But Trump can strengthen financial difficulties by trying to use tariffs or other sanctions to punish China for its role in the health crisis. Economists warn that such a strategy can backfire, potentially turning what is now a deep recession into a major depression.
“This is really foolishness. This is exactly what the US economy does not need,” Joe Brusuelas, chief economist at RSM, told CNN Business.
‘Really bad idea’
Repeating this mistake could deepen the ongoing decline, because new trade tensions could cause last year’s US-China trade agreement to explode. Higher tariffs – or just the threat – can increase the uncertainty facing companies around the world. And that will add pressure to the complex global supply chain.
“The Smoot-Hawley sequel is a completely bad idea,” Brusuelas said.
Keep in mind that US tariffs for China do not directly punish China – US businesses and households pay the tax costs, not Beijing.
The timing of new trade tensions is very unusual.
In the past, the argument for fighting to China was that the United States economy was strong enough to withstand a trade war. But talk of tariffs is present even when Trump’s own economic adviser warns 20% of unemployment and 40% of GDP decline. In other words, the US economy is very vulnerable.
Wall Street has been betting on a quick recovery from recession. That optimism has lifted the S&P 500 around 30% above its lowest level on March 23, at least before Friday’s fall.
The new tariffs will clearly doubt that assumption, according to Deepak Puri, CIO Americas at Deutsche Bank Wealth Management. “Discussions about new tariffs will be bad news, both for financial markets and the economy,” Puri wrote in an email.

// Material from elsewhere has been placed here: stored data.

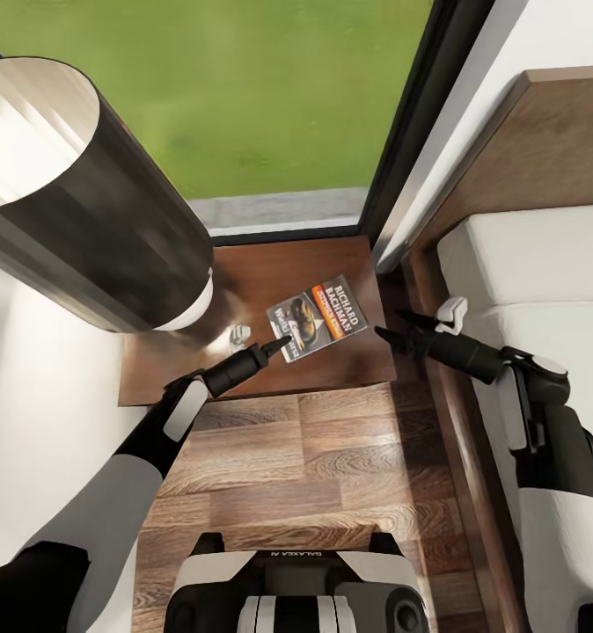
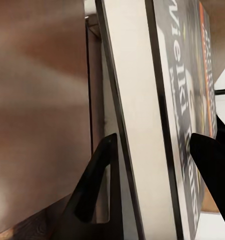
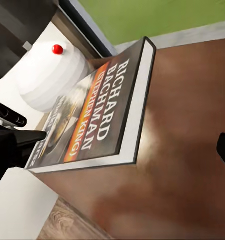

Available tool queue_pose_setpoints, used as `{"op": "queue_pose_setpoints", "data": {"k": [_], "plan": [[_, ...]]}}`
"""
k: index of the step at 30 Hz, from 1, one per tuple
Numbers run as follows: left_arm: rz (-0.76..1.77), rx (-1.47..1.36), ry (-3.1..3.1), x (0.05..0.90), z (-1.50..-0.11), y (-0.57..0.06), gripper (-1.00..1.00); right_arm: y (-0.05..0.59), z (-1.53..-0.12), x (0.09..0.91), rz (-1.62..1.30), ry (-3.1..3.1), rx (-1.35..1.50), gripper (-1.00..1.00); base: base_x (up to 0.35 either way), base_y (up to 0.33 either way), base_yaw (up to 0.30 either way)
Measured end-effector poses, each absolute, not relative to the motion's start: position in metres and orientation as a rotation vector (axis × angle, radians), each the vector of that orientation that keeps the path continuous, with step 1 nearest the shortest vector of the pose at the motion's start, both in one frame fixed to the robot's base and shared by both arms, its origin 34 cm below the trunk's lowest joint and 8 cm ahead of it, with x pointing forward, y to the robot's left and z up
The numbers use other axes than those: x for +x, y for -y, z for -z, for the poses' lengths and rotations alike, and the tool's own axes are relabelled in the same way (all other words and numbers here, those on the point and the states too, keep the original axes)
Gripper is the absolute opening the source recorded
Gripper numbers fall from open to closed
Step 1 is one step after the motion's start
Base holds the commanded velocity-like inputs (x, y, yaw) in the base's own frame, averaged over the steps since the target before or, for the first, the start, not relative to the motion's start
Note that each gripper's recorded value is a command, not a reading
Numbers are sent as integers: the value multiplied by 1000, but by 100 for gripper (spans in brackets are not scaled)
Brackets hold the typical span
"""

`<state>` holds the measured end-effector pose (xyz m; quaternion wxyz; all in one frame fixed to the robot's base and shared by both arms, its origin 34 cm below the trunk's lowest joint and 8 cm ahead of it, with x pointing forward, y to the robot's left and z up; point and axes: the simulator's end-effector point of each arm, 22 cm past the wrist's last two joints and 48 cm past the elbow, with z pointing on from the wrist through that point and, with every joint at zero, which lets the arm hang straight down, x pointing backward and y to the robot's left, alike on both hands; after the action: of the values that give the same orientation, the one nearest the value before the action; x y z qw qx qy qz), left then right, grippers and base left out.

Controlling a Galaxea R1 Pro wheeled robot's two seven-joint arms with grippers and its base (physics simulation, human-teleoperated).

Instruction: In the bedroom, move the book from the bed onto either nightstand, and place the two sandals side by side next to the bed.

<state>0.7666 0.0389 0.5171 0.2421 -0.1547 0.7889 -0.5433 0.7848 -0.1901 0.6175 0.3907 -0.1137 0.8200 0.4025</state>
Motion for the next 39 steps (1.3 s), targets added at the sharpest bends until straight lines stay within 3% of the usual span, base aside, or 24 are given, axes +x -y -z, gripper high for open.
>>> {"op": "queue_pose_setpoints", "data": {"k": [15,39], "plan": [[1408,-470,-2223,743,-490,-80,-100,187,-601,773,-1057,-2143,-246,100,0,0,0],[1406,-488,-2225,740,-487,-82,-100,187,-599,771,-1063,-2152,-237,100,-50,-27,0]]}}
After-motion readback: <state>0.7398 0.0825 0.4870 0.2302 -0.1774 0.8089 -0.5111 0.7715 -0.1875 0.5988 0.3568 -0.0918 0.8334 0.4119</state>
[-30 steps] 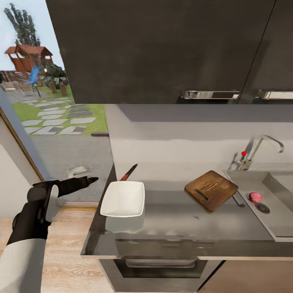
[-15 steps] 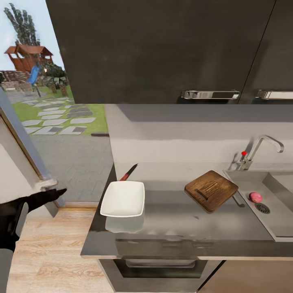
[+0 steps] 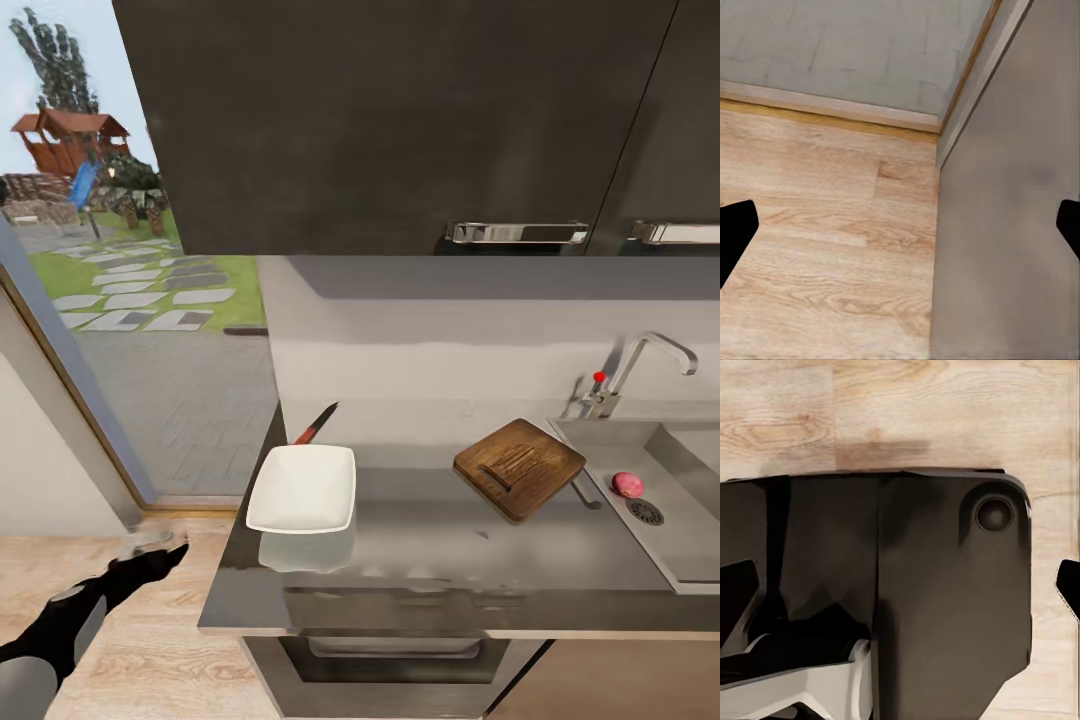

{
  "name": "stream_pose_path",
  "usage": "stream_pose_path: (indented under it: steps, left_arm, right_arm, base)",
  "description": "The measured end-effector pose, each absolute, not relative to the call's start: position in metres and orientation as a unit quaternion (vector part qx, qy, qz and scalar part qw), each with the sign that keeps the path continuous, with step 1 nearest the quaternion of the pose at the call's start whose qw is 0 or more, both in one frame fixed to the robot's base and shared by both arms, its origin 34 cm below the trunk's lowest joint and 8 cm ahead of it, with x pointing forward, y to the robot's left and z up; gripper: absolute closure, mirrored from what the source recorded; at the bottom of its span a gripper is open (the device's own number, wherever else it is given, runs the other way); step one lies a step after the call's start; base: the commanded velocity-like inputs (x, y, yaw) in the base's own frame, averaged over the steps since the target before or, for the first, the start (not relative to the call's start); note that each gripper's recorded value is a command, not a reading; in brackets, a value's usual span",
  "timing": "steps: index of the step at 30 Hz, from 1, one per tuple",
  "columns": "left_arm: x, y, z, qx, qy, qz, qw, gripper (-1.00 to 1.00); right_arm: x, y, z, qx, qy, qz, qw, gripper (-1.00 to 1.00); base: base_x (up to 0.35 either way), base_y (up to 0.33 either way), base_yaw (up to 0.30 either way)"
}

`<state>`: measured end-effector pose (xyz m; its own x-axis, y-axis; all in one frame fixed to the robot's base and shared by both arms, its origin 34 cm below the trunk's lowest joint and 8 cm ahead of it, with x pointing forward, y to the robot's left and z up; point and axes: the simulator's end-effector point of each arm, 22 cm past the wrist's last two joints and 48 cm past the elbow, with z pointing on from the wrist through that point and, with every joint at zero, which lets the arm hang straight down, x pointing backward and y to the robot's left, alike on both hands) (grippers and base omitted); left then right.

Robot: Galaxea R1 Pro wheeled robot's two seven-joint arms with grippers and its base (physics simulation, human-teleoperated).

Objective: In the kitchen, take the Vidalia onion out of the sink, dice it on the chopping board with the paring knife, put the diced onion into the bowl on the countertop, then place both the paring knife and the chopping board into the sink.

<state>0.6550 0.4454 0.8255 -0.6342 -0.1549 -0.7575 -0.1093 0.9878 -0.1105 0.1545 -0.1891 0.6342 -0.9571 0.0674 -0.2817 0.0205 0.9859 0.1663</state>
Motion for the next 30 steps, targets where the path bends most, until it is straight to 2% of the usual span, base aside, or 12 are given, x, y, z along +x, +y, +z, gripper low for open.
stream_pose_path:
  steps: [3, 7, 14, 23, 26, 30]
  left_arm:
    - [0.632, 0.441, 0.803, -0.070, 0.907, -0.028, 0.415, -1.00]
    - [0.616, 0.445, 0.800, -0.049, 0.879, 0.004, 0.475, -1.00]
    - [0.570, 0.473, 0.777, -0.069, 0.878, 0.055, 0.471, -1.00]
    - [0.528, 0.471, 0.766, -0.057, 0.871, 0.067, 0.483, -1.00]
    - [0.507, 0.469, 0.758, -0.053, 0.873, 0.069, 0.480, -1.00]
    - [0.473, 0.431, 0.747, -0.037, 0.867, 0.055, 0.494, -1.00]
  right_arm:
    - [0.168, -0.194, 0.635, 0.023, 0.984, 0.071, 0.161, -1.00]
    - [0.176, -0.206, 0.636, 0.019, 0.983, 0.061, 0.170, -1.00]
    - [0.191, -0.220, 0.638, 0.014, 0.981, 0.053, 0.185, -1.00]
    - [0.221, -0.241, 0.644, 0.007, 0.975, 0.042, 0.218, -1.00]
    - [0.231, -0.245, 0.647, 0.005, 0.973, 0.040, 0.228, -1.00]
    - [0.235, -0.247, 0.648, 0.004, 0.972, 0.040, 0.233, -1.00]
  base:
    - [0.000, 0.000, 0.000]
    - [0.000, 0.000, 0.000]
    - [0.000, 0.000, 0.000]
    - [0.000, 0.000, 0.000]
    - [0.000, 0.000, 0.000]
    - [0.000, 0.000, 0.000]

Can Trump cancel the US debt owed to China?
Market chaos
Such a move would greatly disrupt stability, because it would default to US debt, analysts said. That in turn could force rating companies to downgrade the United States’ own credit rating, undermining the widespread view that US finance is the safest asset in the world, where they serve as a benchmark for determining prices for everything from mortgages to junk bonds.
“Collecting reparations” through ownership of the Chinese Treasury “will damage the financial markets” and “be questioned legally,” analysts at consulting firm Eurasia Group wrote in a note to clients Thursday. The company said such a move was “very unlikely.”
Chris Krueger, analyst at Washington Research Group, agrees. “We do not think this will happen and it is likely to experience serious back pressure, BUT we are in waters that are truly uncharted,” Krueger wrote in a note to clients.
Brusuelas, RSM economist, warned that canceling US debt held by China would “cause global financial markets to stop striding” and worsen the economic crisis.
“If something like that has ever been tried, it will create conditions for global depression,” Brusuelas said.
Trump prefers tariffs
Trump’s economic advisers have tried to shoot this idea.
Even Trump sounds wary about such a radical strategy. Asked whether he would consider the United States not paying its debt obligations to China, Trump expressed concern about undermining the US dollar.
“When you start playing the game, you really hurt the sanctity, the importance of the biggest currency on Earth,” Trump said on Thursday. “It was a rough match.”
But he did not back down from the idea of punishing China through alternative methods that could also hurt the economy. “We can do it another way. We can do it at a rate,” Trump said.
In other words, Tariff Man won over the King of Debt. Either way, the economy can be a big loser.